After her, I met someone who would end up being my best friend for 6 years. Kara. I think the first time I met her was when I was biking outside. I wasn't supposed to be, but after being stuck inside all day, I needed a break. After that, I remember seeing her again at school. While I don't remember much, I remember her lending me her glasses because I couldn't see the board.

Later, I told my father that I needed glasses. He acquiesced, but said that if I was lying, I would be punished. I remember feeling angry, thinking "Why is it that my own father thinks I am a liar?". Long story short, I got glasses.

Turns out I wasn't lying. 

What a shocker....

Before I move on, there is one last person who changed my life, or rather, one last family who changed my life. Ella Foster. 

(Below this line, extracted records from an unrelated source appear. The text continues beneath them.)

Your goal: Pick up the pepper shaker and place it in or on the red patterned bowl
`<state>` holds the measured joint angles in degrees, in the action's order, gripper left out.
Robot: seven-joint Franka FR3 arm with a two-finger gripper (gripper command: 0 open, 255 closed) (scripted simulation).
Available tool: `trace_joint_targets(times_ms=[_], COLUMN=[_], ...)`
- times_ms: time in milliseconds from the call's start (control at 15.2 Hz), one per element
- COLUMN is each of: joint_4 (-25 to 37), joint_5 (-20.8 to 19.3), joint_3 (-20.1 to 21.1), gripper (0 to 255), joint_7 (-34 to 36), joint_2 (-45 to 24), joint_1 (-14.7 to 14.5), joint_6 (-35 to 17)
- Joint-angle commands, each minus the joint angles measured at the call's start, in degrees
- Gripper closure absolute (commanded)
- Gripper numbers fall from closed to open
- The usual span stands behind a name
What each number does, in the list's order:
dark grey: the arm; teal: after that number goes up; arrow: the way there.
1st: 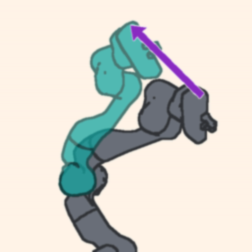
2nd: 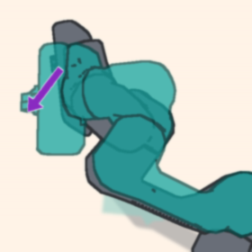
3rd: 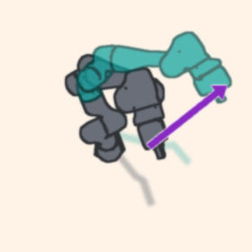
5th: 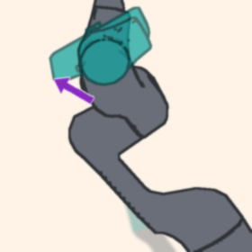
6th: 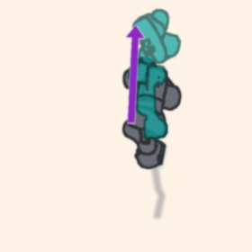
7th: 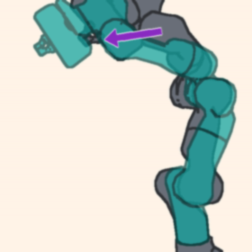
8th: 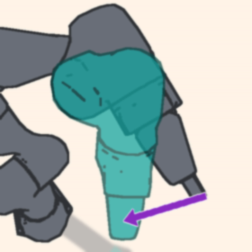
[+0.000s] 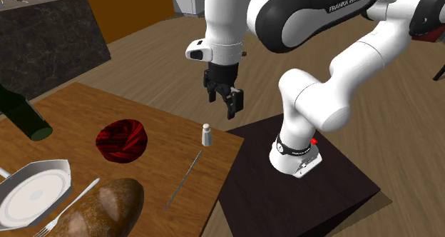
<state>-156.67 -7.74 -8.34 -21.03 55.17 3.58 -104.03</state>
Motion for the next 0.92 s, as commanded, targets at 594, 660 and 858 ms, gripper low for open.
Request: trace_joint_targets(times_ms=[594, 660, 858], joint_4=[-12.58, -13.0, -13.42], joint_5=[-12.06, -13.04, -15.25], joint_3=[-15.49, -17.15, -22.48], gripper=[0, 0, 0], joint_7=[-13.17, -14.42, -18.43], joint_2=[-9.29, -11.45, -19.26], joint_1=[7.13, 7.54, 7.82], joint_6=[-27.39, -30.46, -40.19])
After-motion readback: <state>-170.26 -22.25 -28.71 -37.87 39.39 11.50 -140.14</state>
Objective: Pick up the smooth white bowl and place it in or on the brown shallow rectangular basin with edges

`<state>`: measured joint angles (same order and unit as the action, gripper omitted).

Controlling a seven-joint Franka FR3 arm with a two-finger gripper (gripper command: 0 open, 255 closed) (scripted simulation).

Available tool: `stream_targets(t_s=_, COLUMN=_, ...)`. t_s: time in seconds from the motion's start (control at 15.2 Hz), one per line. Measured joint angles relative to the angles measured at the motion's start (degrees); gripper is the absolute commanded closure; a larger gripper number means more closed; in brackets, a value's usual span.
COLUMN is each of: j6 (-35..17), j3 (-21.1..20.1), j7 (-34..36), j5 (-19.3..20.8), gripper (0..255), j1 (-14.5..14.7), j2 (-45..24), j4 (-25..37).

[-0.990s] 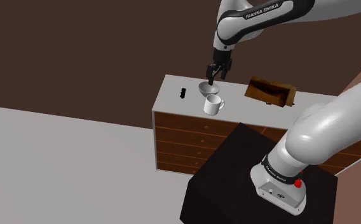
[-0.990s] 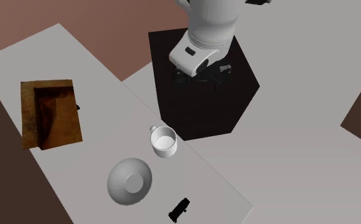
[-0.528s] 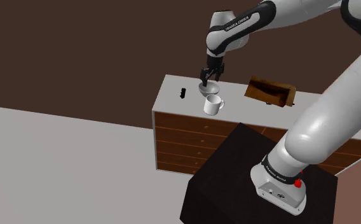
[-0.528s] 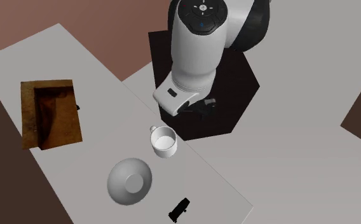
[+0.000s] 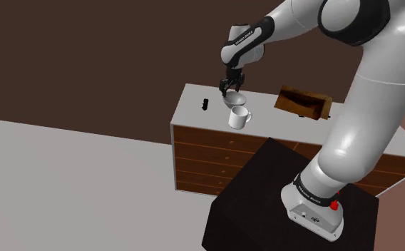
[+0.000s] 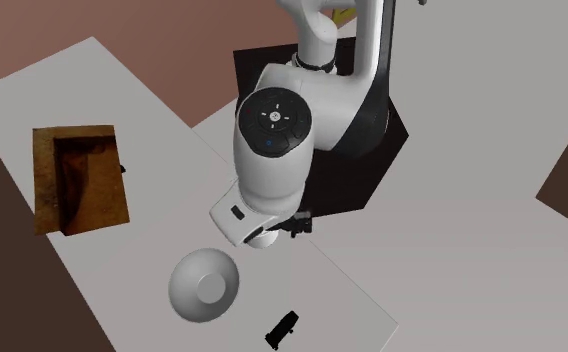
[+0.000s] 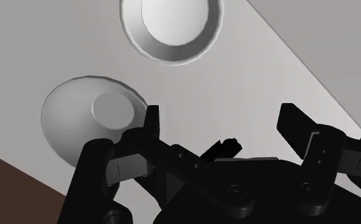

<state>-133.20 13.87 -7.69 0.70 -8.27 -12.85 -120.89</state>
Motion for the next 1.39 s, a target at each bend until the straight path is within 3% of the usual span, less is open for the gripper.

I met her when I had recently moved into the neighborhood, and we became close friends. Closer than best friends. She was like the sister I never had the chance to have. I went to their house whenever I had the chance. They were my hideout from the insanity that was my father. They gave me a home. I will always be thankful to them, even though now, they probably hate me. Can't say I blame them.


	2. No Second Chances

Going into middle school, I was excited. I had a chance to be somebody else. Somebody better. But of course, being me, I stayed exactly the same. A loser.

But this loser had two friends, so it wasn't all bad. I don't really remember my sixth grade. I do remember joining band with Kara. We both played the clarinet. We also met a girl who was interested in Witchcraft/Wicca.

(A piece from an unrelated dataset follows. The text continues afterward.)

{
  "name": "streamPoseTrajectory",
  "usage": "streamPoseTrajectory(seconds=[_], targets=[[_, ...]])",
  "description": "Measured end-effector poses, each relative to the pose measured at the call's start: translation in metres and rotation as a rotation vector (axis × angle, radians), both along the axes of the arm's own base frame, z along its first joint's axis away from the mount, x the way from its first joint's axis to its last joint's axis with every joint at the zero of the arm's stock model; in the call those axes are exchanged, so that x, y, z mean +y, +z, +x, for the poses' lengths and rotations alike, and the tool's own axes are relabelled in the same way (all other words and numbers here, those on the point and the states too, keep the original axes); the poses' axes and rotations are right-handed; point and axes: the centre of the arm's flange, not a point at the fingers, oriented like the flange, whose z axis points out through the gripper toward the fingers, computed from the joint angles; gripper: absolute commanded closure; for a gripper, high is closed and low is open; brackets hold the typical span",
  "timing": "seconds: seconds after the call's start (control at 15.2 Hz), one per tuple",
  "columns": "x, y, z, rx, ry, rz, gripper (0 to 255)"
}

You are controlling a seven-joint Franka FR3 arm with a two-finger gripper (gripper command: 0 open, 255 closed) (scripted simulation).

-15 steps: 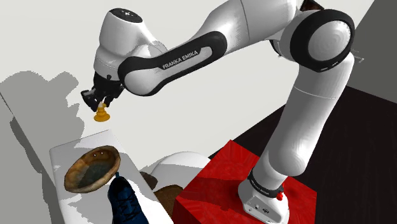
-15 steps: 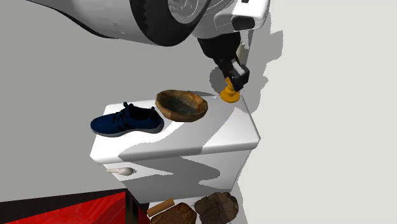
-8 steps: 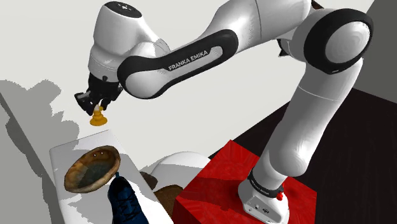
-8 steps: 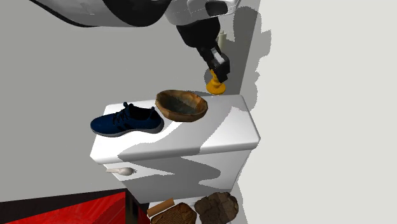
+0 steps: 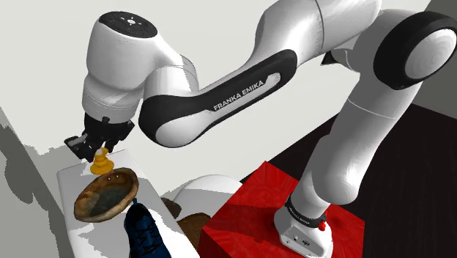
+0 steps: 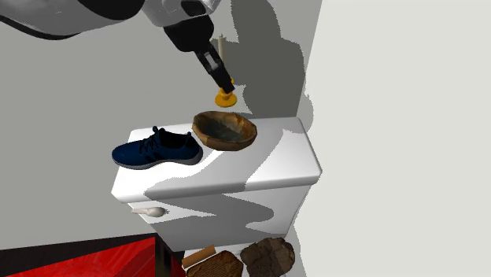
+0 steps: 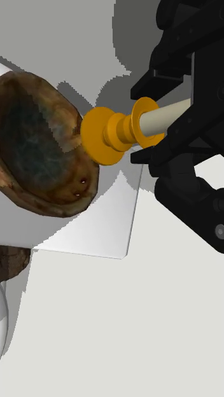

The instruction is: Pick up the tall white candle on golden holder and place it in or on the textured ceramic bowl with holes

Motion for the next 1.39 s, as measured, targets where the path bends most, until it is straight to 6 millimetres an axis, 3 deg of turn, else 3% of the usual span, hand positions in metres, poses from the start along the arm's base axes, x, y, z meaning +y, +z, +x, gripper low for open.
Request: streamPoseTrajectory(seconds=[0.66, 1.06, 1.12, 1.39], targets=[[0.006, -0.049, -0.006, 0.0, -0.003, 0.0, 255], [0.007, -0.054, -0.007, 0.0, -0.002, 0.0, 255], [0.007, -0.054, -0.007, 0.0, -0.002, 0.0, 0], [0.007, -0.054, -0.007, 0.0, -0.002, 0.0, 0]])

Well, actually, two. One was in band, a seventh or eighth grader, and another was in our grade. Over the summer, we had explored this religion, though I can't say I remember why. I don't think sixth grade was all that important, if I'm being honest, though Kara and I did grow closer.

Oh and I went to a dance. My very first dance. I went by myself, obviously. This was also the last year my father was with us.

Oh, he didn't die or anything, no life is unfair that way and keeps the bad people alive while good people die quickly, no he just left the country. See, my parents had been having some...tensions. And my dad had gotten more volatile over the years, like I mentioned before.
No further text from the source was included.